Going through Rawhide openQA test failures, I noticed that the GNOME Software update test has failed every run since Fedora-Rawhide-20251106.n.0. The obvious change in that compose is dnf5: Package: dnf5-5.3.0.0-2.fc44 Old package: dnf5-5.2.17.0-2.fc44 gnome-software did not change. The failure is always the same. After we do our preparatory steps to ensure an update is available (downgrading a single package to a dummy build with a very low version, so the current official build of it will be available as an update), we run GNOME Software, go to the Updates page, click Refresh, wait for the refresh, then click the Download button. The Download button is immediately swapped to a "Cancel" button with a small progress bar about 30% full at the bottom, and then...it stays like that. The progress bar never moves. The operation never completes. We never see the "Restart & Update..." button appear. Weirdly, this is only affecting compose tests, not update tests. We run the same test on updates and that one is passing. I can't find a single instance of this failure on an update test. The obvious difference is that on compose tests, we have one test which runs an install from the compose's Workstation live image, runs through gnome-initial-setup, then uploads a disk image of the installed system. This test boots from that disk image and immediately runs the update test procedure. On update tests, the test boots from a disk image created by virt-install which is updated every two weeks, sets up a side repository containing the packages under test, runs a `dnf -y --refresh update`, reboots, *then* runs the update test procedure. I'll attach the journal from a failed test.
Created attachment 2117685 [details] journal from an affected run Here's the journal from an affected run, but there's not a lot in it. The test clicked 'Refresh' around 02:20:05, which looks like it produces a little flurry of activity ending at 02:20:07. Then the test clicked 'Download' at 02:20:24, but there appears to be nothing at all in the journal (or any other log files, I checked) at this time. I'll see if I can reproduce this manually and find anything out that way.

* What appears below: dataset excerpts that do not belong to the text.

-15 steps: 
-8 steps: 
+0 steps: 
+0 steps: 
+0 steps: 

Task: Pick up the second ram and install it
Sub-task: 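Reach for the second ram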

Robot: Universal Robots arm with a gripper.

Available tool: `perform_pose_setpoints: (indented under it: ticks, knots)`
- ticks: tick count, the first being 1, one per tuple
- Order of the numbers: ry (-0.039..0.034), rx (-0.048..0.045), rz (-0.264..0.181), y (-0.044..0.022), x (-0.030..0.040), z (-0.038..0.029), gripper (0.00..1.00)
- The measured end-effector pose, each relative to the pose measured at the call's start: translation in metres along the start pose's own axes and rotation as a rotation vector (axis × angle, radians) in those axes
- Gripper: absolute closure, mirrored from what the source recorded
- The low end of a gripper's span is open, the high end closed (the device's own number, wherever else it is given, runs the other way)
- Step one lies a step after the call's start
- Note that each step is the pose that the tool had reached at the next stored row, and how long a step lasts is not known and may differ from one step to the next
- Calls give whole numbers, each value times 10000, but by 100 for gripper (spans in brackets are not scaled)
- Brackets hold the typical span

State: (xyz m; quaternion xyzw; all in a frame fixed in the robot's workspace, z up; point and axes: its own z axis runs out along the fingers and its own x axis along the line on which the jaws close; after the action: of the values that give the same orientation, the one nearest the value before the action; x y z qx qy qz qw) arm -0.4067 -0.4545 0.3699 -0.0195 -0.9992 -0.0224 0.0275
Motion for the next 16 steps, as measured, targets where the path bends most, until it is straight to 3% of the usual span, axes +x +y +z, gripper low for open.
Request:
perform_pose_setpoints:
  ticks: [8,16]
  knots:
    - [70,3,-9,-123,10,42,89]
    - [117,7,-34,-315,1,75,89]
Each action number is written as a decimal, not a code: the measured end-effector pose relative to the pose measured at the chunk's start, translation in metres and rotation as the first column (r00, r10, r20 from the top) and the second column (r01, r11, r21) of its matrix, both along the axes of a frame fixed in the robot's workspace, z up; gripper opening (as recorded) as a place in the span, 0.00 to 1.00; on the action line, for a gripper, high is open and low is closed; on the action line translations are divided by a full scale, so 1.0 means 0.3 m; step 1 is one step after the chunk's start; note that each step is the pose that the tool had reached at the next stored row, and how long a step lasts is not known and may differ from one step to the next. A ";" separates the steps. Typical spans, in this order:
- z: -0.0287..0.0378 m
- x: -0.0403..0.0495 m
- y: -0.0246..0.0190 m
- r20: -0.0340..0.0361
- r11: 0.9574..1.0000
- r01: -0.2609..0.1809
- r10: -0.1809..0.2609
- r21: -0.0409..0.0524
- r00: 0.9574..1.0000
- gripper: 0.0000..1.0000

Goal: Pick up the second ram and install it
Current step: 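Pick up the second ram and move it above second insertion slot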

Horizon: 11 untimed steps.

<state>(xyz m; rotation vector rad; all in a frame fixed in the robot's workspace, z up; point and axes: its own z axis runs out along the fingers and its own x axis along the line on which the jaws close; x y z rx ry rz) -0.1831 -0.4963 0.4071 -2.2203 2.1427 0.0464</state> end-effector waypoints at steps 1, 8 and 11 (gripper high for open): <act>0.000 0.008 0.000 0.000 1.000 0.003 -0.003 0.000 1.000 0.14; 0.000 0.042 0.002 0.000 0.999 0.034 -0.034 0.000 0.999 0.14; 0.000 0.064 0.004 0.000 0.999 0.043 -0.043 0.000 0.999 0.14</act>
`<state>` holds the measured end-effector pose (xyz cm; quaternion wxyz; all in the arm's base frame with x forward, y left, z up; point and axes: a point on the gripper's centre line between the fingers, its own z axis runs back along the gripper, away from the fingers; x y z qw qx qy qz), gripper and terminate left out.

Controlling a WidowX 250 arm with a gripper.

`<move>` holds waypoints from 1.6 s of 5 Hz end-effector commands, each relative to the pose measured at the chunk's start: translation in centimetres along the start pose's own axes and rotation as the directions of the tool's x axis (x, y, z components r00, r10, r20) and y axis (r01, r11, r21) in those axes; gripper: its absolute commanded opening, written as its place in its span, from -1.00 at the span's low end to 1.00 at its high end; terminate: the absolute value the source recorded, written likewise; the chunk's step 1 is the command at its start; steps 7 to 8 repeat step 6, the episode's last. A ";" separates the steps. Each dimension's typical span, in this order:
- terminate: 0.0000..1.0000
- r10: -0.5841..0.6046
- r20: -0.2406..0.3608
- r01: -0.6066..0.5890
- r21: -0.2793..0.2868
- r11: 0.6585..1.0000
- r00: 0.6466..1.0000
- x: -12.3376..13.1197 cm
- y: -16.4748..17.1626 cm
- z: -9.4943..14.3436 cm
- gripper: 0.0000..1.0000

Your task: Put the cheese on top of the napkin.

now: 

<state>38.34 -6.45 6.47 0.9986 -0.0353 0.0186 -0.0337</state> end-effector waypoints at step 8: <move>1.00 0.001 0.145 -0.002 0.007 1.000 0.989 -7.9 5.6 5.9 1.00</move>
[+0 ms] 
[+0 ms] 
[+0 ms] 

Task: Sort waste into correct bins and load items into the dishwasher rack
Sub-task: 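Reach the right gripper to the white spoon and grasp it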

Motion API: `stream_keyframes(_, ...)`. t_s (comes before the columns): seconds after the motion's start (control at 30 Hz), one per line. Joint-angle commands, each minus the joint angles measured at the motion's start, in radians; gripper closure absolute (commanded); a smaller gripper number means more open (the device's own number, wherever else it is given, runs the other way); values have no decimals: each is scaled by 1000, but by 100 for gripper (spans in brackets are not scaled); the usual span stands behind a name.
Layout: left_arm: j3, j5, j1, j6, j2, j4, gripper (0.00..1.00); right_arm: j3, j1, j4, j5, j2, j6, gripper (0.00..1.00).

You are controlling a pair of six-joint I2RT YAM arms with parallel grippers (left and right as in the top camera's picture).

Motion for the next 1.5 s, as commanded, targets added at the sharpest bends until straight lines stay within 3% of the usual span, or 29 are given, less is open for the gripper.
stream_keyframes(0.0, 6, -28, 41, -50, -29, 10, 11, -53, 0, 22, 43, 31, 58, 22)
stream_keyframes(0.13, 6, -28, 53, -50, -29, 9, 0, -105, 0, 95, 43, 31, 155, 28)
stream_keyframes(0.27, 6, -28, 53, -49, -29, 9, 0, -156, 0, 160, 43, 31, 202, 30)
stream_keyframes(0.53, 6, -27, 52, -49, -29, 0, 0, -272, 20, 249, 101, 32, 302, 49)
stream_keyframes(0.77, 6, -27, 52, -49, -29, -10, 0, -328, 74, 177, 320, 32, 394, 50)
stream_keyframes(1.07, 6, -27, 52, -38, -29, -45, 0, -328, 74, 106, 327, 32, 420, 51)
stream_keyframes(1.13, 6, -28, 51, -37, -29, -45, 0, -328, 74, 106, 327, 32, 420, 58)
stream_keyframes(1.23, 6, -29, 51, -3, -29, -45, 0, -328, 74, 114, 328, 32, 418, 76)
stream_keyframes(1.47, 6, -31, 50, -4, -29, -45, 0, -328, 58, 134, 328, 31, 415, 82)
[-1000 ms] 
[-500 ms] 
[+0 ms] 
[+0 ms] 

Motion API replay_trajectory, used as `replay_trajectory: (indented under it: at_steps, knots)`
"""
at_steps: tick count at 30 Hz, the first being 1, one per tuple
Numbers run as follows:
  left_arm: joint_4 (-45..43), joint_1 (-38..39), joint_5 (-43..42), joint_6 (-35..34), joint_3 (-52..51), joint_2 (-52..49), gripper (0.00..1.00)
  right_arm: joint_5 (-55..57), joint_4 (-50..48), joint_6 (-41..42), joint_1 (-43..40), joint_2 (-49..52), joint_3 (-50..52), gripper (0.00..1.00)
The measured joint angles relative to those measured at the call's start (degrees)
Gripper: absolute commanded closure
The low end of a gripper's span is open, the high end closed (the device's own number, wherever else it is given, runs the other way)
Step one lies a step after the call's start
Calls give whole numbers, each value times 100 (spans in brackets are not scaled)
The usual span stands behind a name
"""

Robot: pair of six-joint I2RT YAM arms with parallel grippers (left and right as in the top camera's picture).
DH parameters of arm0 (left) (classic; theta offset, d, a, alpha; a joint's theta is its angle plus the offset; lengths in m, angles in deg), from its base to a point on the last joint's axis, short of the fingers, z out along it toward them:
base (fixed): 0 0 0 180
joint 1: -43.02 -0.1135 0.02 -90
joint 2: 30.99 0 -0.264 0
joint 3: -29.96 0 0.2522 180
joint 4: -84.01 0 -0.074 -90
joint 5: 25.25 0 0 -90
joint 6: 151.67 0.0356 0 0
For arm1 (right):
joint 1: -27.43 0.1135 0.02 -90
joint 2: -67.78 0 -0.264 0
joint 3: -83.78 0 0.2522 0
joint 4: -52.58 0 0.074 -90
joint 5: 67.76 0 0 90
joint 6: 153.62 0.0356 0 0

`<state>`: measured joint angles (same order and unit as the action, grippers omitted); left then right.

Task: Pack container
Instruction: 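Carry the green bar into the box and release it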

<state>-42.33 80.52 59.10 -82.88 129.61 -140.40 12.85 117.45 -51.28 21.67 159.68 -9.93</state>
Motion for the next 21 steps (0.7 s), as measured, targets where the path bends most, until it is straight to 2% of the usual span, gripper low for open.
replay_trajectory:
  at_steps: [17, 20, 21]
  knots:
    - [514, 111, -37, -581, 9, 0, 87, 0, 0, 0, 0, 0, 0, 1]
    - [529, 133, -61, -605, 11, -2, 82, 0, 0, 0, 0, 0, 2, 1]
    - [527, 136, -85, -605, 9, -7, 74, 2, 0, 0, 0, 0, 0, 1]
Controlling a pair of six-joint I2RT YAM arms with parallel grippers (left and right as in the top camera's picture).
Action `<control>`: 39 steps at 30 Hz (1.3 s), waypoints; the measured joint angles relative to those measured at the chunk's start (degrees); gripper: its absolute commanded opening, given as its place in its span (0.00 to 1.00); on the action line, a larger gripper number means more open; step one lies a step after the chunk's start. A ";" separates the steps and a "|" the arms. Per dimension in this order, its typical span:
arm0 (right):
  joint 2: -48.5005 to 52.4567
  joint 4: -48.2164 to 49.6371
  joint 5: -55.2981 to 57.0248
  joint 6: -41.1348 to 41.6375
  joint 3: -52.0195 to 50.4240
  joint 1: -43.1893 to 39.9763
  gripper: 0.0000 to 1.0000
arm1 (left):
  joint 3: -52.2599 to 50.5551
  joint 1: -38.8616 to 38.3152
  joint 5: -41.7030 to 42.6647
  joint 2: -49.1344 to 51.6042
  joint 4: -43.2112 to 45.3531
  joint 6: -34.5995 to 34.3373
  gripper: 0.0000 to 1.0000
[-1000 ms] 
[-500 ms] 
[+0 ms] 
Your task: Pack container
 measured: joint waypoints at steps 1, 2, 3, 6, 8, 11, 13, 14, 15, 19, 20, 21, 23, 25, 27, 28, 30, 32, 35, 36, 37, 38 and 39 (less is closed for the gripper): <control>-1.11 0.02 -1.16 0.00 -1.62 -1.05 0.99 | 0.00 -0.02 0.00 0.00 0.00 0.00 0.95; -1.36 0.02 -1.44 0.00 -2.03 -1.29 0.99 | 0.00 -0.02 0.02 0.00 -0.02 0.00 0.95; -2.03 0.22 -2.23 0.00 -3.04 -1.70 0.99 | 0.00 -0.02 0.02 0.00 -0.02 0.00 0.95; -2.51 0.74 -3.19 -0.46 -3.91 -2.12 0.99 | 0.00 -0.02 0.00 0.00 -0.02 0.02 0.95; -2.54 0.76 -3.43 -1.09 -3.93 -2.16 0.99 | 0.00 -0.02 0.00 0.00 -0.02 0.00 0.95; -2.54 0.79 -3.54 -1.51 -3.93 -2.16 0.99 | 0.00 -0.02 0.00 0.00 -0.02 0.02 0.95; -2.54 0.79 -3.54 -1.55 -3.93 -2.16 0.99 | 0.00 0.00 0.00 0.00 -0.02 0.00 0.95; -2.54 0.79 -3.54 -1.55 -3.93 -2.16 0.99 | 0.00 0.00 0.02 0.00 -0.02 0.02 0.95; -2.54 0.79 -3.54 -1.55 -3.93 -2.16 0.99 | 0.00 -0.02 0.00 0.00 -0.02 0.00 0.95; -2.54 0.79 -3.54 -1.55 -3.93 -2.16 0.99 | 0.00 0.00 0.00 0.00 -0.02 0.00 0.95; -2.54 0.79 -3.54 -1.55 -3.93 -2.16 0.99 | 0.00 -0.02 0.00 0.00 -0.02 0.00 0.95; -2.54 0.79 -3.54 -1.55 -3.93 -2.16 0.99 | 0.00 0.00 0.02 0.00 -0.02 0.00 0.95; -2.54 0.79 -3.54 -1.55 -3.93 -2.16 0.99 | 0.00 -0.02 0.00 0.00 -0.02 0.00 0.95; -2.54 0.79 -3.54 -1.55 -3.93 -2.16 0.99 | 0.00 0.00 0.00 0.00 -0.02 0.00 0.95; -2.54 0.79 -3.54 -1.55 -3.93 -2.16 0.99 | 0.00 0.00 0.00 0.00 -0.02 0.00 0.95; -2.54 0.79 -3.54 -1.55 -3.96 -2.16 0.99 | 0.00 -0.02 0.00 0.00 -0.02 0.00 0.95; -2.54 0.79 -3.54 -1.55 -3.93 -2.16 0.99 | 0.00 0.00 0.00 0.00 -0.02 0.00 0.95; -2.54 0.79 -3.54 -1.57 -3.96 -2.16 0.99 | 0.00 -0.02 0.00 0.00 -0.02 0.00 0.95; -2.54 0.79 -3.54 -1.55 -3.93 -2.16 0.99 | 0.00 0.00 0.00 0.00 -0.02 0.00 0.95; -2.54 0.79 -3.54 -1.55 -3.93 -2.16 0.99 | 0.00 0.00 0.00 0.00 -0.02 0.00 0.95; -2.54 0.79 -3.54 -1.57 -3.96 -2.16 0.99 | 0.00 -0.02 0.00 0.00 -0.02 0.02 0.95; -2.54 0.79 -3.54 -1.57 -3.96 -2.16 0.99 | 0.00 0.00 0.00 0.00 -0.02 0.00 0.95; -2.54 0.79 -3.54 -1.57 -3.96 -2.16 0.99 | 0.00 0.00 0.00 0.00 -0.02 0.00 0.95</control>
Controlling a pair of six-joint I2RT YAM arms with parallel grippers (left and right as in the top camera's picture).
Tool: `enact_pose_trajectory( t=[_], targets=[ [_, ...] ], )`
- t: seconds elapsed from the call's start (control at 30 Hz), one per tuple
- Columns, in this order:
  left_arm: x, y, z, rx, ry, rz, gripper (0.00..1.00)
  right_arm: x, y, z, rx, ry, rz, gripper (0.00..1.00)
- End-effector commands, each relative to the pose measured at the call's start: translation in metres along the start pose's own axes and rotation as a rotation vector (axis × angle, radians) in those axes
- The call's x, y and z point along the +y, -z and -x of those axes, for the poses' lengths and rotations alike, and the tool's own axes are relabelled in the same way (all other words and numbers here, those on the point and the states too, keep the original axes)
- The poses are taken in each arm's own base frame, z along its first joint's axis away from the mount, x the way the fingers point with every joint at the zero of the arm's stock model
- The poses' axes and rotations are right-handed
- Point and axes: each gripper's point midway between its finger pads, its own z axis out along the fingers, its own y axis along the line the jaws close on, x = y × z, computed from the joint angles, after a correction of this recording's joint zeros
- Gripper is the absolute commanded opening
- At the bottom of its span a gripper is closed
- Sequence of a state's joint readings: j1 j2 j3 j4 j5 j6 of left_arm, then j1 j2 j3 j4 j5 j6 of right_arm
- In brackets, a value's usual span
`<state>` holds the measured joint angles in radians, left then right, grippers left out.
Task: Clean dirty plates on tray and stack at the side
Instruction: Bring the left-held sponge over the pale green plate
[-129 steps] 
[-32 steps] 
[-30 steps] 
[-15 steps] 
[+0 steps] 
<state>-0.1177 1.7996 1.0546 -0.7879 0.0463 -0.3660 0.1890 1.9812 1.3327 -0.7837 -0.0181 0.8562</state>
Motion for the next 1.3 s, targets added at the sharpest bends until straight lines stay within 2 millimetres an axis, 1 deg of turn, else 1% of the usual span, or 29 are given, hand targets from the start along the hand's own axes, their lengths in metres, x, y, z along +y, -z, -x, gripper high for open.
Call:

I reproduced this easily, without any side repo stuff. I just ran an install from a slightly older Workstation live image - Fedora-Workstation-Live-Rawhide-20251128.n.0.x86_64.iso - booted the installed system, ran Software, and tried to update. In fact, the first time I ran it, it got stuck at a "Refreshing data" page without me doing anything. After I cancelled that and ran it again, it behaved like openQA: I hit the refresh button, then I hit Download, and it got stuck. Tried again, same thing. I attached gdb to both the gnome-software and dnf5daemon-server processes and got backtraces of both, I'll attach them. While I was getting the dnf5daemon-server backtrace, gnome-software exited/crashed and there was an error in the journal: Dec 05 12:21:39 ibm-p8-kvm-03-guest-02.virt.pnr.lab.eng.rdu2.redhat.com dnf5daemon-server[4217]: Error sending D-Bus reply to org.rpm.dnf.v0.rpm.Rpm:list() call: [System.Error.ENOMSG] Failed to send D-Bus message (No message of desired type) not sure if that's significant.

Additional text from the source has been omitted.